**Input**.
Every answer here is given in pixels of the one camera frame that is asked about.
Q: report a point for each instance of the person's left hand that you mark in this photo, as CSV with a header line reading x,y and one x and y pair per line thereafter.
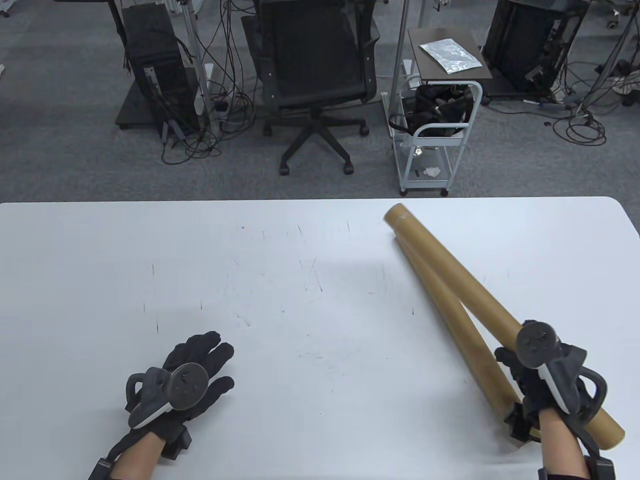
x,y
200,355

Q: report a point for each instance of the person's right hand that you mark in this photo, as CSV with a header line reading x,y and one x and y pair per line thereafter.
x,y
532,385

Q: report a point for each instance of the brown cardboard mailing tube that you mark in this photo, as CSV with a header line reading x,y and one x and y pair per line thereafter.
x,y
450,265
450,315

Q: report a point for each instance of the person's left forearm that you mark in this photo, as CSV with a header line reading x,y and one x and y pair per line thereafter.
x,y
137,457

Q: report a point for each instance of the person's right forearm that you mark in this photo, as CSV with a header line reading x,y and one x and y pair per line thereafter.
x,y
562,450

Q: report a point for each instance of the grey left hand controller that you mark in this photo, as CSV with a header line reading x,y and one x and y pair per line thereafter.
x,y
187,385

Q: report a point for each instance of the grey hand controller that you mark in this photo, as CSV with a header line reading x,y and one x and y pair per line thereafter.
x,y
537,342
187,385

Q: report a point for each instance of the grey right hand controller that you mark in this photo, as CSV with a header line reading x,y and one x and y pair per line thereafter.
x,y
537,342

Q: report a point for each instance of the crumpled white paper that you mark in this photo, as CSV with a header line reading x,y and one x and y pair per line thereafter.
x,y
431,172

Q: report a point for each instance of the white wheeled utility cart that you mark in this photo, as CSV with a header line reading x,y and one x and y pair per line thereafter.
x,y
430,150

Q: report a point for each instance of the black bag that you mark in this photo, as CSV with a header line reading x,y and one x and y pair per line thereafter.
x,y
440,107

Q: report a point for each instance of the black computer tower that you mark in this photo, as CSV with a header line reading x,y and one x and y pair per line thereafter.
x,y
150,55

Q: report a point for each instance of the black mesh office chair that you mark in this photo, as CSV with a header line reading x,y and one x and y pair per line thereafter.
x,y
320,55

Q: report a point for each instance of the brown side table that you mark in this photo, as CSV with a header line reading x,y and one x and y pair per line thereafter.
x,y
435,67

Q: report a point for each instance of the black equipment rack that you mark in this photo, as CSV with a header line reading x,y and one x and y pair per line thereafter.
x,y
530,45

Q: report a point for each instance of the silver plastic bag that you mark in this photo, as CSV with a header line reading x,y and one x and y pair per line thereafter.
x,y
450,55

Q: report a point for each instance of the metal pole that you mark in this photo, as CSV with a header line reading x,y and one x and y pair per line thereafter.
x,y
400,50

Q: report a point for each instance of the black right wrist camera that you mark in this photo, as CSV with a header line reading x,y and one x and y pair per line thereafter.
x,y
517,425

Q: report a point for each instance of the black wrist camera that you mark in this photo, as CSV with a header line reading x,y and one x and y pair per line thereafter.
x,y
517,425
177,442

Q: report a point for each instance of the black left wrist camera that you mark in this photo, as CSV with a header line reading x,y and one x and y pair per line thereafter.
x,y
177,442

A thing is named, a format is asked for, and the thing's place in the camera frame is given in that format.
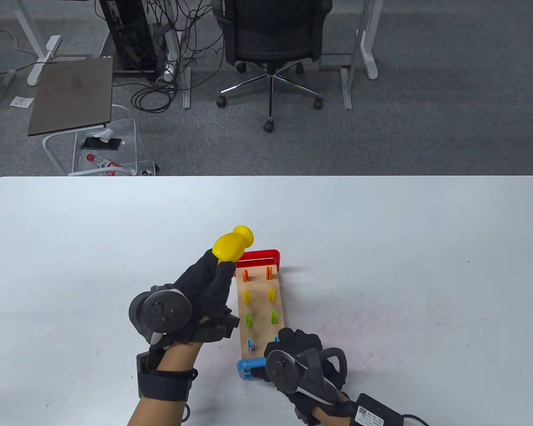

**Description of the task**. The pictures in the entries above should be left out; all else must be copied exactly.

**Result for this task**.
Every answer here is given in pixels of the one camera frame that is asked about.
Q: report a point for each instance of the person's left hand that you mark in this photo, as CSV with a header line reading x,y and one x and y pair per line thereafter.
x,y
200,355

Q: report a point for each instance of the person's right hand that you mark in this photo, as CSV with a header line reading x,y and one x and y pair per line thereafter.
x,y
532,385

Q: report a point for each instance of the brown cardboard mailing tube that you mark in this photo, as CSV with a header line reading x,y and one x and y pair per line thereafter.
x,y
450,265
450,315

Q: report a point for each instance of the person's left forearm that you mark in this photo, as CSV with a header line reading x,y and one x and y pair per line thereafter.
x,y
137,457

Q: report a point for each instance of the person's right forearm that you mark in this photo, as CSV with a header line reading x,y and one x and y pair per line thereafter.
x,y
562,450

Q: report a point for each instance of the grey left hand controller that you mark in this photo, as CSV with a header line reading x,y and one x and y pair per line thereafter.
x,y
187,385

Q: report a point for each instance of the grey hand controller that you mark in this photo, as CSV with a header line reading x,y and one x and y pair per line thereafter.
x,y
537,342
187,385

Q: report a point for each instance of the grey right hand controller that you mark in this photo, as CSV with a header line reading x,y and one x and y pair per line thereafter.
x,y
537,342

Q: report a point for each instance of the crumpled white paper that you mark in this photo, as CSV with a header line reading x,y and one x and y pair per line thereafter.
x,y
431,172

Q: report a point for each instance of the white wheeled utility cart that you mark in this photo, as CSV with a header line reading x,y and one x and y pair per line thereafter.
x,y
430,150

Q: report a point for each instance of the black bag that you mark in this photo, as CSV with a header line reading x,y and one x and y pair per line thereafter.
x,y
440,107

Q: report a point for each instance of the black computer tower that you mark in this photo, as CSV with a header line reading x,y and one x and y pair per line thereafter.
x,y
150,55

Q: report a point for each instance of the black mesh office chair that you mark in this photo, as CSV with a header line reading x,y and one x and y pair per line thereafter.
x,y
320,55

Q: report a point for each instance of the brown side table that you mark in this photo, as CSV with a header line reading x,y and one x and y pair per line thereafter.
x,y
435,67

Q: report a point for each instance of the black equipment rack that you mark in this photo, as CSV with a header line reading x,y and one x and y pair per line thereafter.
x,y
530,45

Q: report a point for each instance of the silver plastic bag that you mark in this photo, as CSV with a header line reading x,y and one x and y pair per line thereafter.
x,y
450,55

Q: report a point for each instance of the metal pole that you mark in this photo, as CSV with a header line reading x,y and one x and y pair per line thereafter.
x,y
400,50

Q: report a point for each instance of the black right wrist camera that you mark in this photo, as CSV with a header line reading x,y and one x and y pair per line thereafter.
x,y
517,425

Q: report a point for each instance of the black wrist camera that you mark in this photo, as CSV with a header line reading x,y and one x and y pair per line thereafter.
x,y
517,425
177,442

Q: report a point for each instance of the black left wrist camera that you mark in this photo, as CSV with a header line reading x,y and one x and y pair per line thereafter.
x,y
177,442

A thing is named, a format is asked for, and the thing's place in the camera frame is given in that format.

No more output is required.